Ni électeurs ni élus
Loin de Lakhdaria, de Yakourène, de Dellys, les partis s’affairent nuitamment à “confectionner” les listes de candidatures pour les élections locales. Le Ramadhan est propice aux activités nocturnes.
Loin des soucis de pomme de terre et de prix de livres scolaires insuffisamment disponibles, ils vont à la pêche au candidat à l’assemblée communale et de wilaya. Il n’y a pas que les “petits” partis qui endurent cette pénurie d’ambition ; les “grands” s’en plaignent aussi, jusqu’au FLN qui invente l’anti-120.
Au temps béni de sa toute-puissance policière, il fallait la carte du parti unique pour être élu dans une usine, une école ou dans un club de sport. Aujourd’hui, on peut être élu FLN en dédaignant la carte de l’ex-parti unique.
Les temps changent, et il y a de l’irréversible dans certaines chutes. On peut toujours continuer à perfuser l’appareil tant qu’il y a du sous-sol à vendre et tant qu’on peut allouer ses recettes au gré des carrières et au besoin de nos tuteurs autoproclamés.
“Les citoyens voteront pour les locales, parce qu’elles concernent leur vie quotidienne”, rassurait un responsable pour conjurer le spectre de l’abstention, curieusement et officiellement admise, du 17 mai dernier.
Elles devraient les concerner. Mais que peut faire une municipalité qui ne peut ni loger ni employer et qui ne s’occupe de la voirie que la veille de visites officielles ?
L’administration monopolise la décision sur le foncier et la commune collecte les requêtes des citoyens et subit les émeutes des plus impatients.
Dans certaines communes trop briguées, des territoires entiers, la baie d’Alger comprise, attendent qu’un émir qatari ou koweïtien veuille bien se servir pour son projet de tours commerciales ou de complexe touristique.
L’assèchement des assiettes fiscales et foncières, au niveau local, a démotivé les deux types d’ambitions politiques à ce niveau : celles qui ont des intentions constructives comme celles qui ont des visées mafieuses.

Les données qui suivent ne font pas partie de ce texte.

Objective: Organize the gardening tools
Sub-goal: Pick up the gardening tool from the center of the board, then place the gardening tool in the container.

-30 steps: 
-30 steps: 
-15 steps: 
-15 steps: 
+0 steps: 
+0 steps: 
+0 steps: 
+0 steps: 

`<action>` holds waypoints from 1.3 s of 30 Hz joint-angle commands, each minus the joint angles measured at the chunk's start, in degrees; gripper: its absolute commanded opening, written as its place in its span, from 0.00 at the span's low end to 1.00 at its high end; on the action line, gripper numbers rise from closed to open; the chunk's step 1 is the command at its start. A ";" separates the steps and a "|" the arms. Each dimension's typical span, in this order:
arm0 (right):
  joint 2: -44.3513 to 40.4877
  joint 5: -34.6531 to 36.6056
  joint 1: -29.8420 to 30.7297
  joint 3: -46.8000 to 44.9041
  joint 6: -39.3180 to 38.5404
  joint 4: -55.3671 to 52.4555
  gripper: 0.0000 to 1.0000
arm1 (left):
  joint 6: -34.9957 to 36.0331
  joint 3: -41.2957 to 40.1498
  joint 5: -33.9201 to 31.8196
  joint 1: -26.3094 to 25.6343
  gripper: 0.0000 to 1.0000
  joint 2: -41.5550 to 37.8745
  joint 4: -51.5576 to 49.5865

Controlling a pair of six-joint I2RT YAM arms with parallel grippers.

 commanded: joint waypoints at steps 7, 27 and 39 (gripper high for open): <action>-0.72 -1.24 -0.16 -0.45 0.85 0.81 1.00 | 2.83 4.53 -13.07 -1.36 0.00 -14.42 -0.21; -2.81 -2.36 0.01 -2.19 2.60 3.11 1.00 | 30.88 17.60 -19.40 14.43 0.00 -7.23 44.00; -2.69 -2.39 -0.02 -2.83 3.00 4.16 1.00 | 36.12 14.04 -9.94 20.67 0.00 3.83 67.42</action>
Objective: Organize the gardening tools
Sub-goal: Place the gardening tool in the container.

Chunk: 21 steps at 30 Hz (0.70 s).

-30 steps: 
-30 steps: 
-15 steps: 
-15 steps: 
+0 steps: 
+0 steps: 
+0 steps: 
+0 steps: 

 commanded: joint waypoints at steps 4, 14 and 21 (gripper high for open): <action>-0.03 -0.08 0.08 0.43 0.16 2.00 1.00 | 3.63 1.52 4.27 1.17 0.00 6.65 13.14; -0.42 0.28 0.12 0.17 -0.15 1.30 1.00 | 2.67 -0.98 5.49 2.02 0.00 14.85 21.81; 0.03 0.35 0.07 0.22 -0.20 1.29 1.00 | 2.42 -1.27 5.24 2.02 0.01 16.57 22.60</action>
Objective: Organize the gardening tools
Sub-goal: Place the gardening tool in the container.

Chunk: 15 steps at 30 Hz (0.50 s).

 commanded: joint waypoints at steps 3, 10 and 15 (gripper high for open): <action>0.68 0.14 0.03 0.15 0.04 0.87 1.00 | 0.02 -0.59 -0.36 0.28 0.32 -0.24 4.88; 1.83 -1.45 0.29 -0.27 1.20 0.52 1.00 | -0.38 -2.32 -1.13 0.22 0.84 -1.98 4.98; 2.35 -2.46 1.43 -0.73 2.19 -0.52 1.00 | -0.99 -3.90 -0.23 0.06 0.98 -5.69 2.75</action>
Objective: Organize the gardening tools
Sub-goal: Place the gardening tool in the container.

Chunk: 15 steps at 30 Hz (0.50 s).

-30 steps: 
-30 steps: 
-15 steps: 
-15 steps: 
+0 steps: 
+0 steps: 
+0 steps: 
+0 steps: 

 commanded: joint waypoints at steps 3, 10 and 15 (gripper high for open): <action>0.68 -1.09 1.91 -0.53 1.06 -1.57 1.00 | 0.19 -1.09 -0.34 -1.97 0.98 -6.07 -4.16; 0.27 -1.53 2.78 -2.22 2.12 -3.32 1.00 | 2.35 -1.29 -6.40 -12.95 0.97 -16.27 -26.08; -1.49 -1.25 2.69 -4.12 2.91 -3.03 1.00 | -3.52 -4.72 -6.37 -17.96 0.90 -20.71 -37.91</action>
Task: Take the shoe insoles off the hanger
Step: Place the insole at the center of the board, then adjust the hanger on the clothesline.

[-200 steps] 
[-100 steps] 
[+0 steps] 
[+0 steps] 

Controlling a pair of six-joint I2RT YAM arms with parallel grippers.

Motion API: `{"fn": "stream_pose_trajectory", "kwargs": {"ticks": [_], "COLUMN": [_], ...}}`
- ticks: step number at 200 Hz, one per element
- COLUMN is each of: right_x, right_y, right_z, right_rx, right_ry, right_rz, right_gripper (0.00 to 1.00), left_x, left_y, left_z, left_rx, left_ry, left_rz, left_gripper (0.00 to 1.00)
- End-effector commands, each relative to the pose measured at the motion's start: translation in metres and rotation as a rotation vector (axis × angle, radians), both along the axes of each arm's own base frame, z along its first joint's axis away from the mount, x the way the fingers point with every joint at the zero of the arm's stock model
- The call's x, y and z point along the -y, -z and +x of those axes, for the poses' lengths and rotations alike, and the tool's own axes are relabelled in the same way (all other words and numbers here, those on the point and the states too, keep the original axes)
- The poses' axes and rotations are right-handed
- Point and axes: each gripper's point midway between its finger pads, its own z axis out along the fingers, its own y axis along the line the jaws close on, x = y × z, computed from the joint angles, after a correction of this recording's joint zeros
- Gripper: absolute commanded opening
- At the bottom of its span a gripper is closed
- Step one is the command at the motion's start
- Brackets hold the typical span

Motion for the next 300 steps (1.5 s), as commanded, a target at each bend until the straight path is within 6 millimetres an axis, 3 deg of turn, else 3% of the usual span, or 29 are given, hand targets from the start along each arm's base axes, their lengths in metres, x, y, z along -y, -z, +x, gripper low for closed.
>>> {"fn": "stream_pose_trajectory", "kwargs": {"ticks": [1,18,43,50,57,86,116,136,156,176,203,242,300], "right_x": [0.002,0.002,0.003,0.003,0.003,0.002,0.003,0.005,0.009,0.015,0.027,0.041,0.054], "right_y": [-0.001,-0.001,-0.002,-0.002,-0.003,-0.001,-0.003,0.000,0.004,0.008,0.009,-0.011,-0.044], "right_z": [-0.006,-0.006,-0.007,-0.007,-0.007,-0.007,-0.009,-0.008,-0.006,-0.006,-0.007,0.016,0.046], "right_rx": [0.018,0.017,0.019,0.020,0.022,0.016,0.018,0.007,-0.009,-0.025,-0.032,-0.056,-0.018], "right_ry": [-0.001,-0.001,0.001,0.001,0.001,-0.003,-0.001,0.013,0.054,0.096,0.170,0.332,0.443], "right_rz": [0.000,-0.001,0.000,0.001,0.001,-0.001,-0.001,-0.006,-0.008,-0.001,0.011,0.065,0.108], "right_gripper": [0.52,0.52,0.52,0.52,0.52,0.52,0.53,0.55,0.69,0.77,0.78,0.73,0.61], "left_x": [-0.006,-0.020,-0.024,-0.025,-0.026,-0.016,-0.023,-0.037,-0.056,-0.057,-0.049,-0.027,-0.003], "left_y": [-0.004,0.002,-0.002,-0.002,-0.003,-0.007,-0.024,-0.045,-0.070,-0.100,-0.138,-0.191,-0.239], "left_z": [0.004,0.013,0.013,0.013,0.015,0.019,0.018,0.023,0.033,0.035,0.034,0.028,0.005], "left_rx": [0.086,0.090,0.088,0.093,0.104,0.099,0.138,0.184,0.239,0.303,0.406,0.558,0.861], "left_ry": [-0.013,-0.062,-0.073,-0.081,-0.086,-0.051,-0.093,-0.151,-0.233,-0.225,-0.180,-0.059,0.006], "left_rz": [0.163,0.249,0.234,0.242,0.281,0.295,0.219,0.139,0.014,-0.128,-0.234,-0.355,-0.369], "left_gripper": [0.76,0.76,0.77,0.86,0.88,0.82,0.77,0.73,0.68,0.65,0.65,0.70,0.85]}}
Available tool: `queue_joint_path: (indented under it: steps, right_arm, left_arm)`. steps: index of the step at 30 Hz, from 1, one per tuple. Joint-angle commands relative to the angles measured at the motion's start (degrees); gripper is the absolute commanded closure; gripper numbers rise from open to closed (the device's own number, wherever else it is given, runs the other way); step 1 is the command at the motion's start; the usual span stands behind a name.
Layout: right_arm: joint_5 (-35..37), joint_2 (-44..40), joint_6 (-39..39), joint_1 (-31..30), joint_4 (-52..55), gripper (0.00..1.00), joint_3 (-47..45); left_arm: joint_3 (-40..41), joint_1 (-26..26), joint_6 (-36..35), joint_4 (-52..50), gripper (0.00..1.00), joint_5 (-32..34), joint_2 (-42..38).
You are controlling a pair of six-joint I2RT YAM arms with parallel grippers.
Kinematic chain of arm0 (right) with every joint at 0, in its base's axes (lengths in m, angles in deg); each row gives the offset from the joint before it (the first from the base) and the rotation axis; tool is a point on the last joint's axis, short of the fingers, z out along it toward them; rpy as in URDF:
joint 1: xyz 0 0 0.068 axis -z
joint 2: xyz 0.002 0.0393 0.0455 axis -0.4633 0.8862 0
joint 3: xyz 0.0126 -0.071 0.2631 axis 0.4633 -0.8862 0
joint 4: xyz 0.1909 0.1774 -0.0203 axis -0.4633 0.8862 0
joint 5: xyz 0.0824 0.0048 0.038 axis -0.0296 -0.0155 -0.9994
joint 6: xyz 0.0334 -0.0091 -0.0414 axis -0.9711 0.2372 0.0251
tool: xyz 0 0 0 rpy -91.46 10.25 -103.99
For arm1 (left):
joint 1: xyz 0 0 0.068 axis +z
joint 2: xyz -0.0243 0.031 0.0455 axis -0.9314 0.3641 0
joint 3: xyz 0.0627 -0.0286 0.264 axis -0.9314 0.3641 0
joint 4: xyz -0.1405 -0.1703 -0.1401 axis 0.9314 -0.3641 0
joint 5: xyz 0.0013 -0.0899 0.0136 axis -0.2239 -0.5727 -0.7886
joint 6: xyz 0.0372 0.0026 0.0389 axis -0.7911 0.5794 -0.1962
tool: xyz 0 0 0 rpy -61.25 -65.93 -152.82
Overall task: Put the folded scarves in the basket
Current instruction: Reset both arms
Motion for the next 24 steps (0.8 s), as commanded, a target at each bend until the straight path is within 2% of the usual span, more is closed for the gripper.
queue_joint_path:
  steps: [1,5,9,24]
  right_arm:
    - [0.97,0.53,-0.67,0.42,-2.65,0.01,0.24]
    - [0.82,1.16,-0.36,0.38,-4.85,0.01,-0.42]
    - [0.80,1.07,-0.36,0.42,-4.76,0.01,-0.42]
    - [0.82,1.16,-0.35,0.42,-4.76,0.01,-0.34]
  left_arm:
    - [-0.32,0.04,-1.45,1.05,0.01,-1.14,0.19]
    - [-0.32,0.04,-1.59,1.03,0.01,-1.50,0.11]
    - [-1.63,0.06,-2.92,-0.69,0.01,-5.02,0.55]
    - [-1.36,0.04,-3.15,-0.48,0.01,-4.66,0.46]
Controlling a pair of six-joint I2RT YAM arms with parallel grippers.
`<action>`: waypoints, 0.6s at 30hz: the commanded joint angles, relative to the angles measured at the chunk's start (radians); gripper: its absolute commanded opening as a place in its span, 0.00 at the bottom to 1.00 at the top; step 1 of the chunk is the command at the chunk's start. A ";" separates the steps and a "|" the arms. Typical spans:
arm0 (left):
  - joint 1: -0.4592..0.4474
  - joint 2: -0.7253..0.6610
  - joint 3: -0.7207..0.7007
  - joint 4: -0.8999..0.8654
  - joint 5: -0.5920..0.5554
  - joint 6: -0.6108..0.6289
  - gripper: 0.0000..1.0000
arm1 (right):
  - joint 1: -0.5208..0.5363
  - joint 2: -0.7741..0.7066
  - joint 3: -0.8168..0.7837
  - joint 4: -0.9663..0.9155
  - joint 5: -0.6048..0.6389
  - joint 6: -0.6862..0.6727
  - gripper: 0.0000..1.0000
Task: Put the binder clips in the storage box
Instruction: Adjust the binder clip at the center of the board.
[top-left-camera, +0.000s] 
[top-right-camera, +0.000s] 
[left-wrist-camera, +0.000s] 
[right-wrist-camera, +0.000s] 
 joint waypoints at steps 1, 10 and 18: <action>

Le drainage progressif de la décision vers le sommet a desséché le dispositif institutionnel à sa base et dans ses niveaux intermédiaires. À quoi bon jouer au président d’APC si l’on ne peut même pas autoriser un bus à circuler dans sa circonscription, si, en fait, l’on n’a que l’argument de l’absence de prérogatives à opposer à ses administrés ?
En temps de démocratie, les partis n’ont pas besoin d’aller à la chasse aux candidats. Leurs adhérents existent et assument le devoir militant de se postuler, au nom de leurs partis, aux responsabilités.
Aujourd’hui que la politique est marchandise, on va à la recherche de la clientèle. Pour l’Assemblée nationale, les places, rémunératrices en privilèges et peu exigeantes en efforts sont chères, et la concurrence est rude. Mais pour les APC et APW, les contraintes de la mission et l’intérêt des retombées ne sont pas de la même échelle. On va plus volontiers à la soupe qu’à la tâche.
À force d’autoritarisme et de clientélisme, le régime et sa classe politique découvrent, avec nous, que les Algériens, en plus de n’avoir plus envie d’élire n’ont plus envie d’être élus.
Ils n’y voient, bien sûr, aucun rapport avec leur intacte légitimité.